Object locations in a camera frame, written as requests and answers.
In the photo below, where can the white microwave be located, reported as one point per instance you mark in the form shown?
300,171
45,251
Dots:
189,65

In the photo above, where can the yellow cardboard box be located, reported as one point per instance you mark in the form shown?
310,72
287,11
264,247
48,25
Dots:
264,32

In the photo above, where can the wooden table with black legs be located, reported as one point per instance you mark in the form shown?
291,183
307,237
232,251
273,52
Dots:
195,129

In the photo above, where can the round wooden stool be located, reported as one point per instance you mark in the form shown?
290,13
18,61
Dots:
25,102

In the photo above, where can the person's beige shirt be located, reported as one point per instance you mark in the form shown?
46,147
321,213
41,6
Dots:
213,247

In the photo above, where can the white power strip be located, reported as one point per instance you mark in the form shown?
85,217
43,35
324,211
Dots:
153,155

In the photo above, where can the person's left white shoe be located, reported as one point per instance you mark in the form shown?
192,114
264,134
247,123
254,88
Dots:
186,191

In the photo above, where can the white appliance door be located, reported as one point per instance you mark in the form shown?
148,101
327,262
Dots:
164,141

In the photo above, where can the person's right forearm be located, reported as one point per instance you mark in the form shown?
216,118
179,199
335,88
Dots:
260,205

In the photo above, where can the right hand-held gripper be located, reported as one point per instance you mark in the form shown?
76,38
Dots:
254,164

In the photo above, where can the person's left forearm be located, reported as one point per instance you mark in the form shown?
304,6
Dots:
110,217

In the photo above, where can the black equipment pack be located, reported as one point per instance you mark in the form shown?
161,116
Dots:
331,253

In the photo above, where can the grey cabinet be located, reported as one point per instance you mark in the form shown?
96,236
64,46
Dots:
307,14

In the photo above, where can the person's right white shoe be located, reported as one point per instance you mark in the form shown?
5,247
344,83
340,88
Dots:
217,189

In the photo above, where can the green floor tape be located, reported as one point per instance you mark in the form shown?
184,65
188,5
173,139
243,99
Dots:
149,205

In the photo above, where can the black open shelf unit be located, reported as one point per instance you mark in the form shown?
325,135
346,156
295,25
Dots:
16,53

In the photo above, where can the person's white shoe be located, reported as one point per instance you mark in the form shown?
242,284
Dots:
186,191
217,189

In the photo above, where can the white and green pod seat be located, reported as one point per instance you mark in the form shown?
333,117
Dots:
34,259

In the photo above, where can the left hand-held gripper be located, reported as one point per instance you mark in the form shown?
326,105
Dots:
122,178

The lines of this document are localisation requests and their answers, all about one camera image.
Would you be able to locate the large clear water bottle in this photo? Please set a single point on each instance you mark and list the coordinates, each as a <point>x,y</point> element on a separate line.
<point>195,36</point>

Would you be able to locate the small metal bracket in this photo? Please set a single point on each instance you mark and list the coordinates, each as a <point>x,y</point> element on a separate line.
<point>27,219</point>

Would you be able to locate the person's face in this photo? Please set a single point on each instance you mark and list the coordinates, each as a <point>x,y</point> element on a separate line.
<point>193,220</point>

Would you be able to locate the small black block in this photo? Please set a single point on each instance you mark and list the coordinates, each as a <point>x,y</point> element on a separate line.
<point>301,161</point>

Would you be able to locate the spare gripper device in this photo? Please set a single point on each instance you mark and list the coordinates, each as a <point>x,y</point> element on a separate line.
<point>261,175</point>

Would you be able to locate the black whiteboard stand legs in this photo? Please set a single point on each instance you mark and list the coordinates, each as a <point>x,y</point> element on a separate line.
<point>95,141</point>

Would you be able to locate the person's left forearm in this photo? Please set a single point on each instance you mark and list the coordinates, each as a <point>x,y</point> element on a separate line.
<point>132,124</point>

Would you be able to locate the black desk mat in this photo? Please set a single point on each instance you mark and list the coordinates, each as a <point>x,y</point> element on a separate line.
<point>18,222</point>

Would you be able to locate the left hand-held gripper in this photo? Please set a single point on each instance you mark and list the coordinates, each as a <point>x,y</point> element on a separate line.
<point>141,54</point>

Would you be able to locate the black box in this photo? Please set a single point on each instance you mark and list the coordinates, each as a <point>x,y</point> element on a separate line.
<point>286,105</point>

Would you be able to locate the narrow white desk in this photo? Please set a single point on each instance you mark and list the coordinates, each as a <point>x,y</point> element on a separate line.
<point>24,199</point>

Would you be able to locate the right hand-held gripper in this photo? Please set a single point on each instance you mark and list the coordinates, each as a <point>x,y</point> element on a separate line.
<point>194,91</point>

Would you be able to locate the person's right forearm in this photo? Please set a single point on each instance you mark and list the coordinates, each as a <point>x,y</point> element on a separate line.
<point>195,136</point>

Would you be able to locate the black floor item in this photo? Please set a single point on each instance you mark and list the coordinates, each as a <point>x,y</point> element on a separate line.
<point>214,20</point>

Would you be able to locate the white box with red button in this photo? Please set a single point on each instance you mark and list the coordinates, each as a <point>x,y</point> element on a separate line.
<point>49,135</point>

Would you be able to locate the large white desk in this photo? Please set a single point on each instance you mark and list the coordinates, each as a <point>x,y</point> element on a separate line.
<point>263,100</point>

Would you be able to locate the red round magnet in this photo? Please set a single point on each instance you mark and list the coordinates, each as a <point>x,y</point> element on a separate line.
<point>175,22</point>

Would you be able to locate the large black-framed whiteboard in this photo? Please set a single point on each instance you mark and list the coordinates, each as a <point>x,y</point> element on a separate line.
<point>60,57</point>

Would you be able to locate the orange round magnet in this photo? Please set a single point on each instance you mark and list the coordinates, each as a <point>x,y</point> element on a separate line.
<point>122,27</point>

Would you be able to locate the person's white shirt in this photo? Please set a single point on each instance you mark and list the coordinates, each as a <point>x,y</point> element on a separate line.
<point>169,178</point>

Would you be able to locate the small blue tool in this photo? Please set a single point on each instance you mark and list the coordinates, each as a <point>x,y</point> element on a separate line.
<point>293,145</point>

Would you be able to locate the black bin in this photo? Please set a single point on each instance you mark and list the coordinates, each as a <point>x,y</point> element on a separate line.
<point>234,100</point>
--
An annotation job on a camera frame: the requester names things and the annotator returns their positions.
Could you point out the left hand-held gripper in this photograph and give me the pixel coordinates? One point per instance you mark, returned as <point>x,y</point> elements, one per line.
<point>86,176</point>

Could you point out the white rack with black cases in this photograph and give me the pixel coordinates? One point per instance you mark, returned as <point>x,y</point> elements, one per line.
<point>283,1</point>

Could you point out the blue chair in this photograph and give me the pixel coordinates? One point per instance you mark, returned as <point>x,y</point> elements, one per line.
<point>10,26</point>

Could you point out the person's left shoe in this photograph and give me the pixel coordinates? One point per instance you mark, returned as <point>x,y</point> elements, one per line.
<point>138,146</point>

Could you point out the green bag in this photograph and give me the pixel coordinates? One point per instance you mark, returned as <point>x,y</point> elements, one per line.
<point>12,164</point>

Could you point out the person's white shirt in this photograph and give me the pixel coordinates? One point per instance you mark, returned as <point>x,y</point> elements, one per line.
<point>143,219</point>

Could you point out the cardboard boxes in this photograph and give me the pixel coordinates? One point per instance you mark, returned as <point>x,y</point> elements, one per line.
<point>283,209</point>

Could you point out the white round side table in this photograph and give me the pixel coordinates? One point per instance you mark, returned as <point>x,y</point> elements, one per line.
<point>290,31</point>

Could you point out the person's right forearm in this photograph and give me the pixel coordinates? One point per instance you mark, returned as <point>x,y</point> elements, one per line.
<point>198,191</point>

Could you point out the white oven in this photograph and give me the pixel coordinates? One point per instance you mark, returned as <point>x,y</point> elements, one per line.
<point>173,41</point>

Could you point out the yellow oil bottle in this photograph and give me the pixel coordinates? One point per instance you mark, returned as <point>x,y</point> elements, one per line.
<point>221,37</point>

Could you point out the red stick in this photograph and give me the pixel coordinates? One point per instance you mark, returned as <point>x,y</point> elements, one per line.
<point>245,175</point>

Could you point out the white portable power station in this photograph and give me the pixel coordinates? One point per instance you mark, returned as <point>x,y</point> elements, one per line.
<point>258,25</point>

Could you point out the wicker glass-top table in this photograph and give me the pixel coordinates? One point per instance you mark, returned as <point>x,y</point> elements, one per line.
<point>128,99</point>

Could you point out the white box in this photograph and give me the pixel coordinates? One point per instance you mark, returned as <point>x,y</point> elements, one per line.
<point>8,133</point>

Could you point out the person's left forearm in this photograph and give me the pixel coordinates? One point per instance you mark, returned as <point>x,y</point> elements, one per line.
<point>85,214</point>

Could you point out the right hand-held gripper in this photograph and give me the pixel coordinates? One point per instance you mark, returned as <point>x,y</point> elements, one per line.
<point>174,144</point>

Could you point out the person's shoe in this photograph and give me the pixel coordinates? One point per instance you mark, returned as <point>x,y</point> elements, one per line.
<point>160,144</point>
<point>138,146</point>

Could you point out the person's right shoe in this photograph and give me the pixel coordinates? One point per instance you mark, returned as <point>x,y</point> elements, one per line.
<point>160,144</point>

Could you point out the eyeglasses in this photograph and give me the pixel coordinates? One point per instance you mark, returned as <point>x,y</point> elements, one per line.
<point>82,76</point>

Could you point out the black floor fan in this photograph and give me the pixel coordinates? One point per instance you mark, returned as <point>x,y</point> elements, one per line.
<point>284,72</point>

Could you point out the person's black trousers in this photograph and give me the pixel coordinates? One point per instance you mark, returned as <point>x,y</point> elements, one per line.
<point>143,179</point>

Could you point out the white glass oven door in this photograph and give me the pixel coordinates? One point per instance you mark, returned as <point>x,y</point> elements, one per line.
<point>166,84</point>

ABOUT THIS EXERCISE:
Across the entries above, tally every line that includes the string "requests", then state only the count.

RESPONSE TO THIS EXERCISE:
2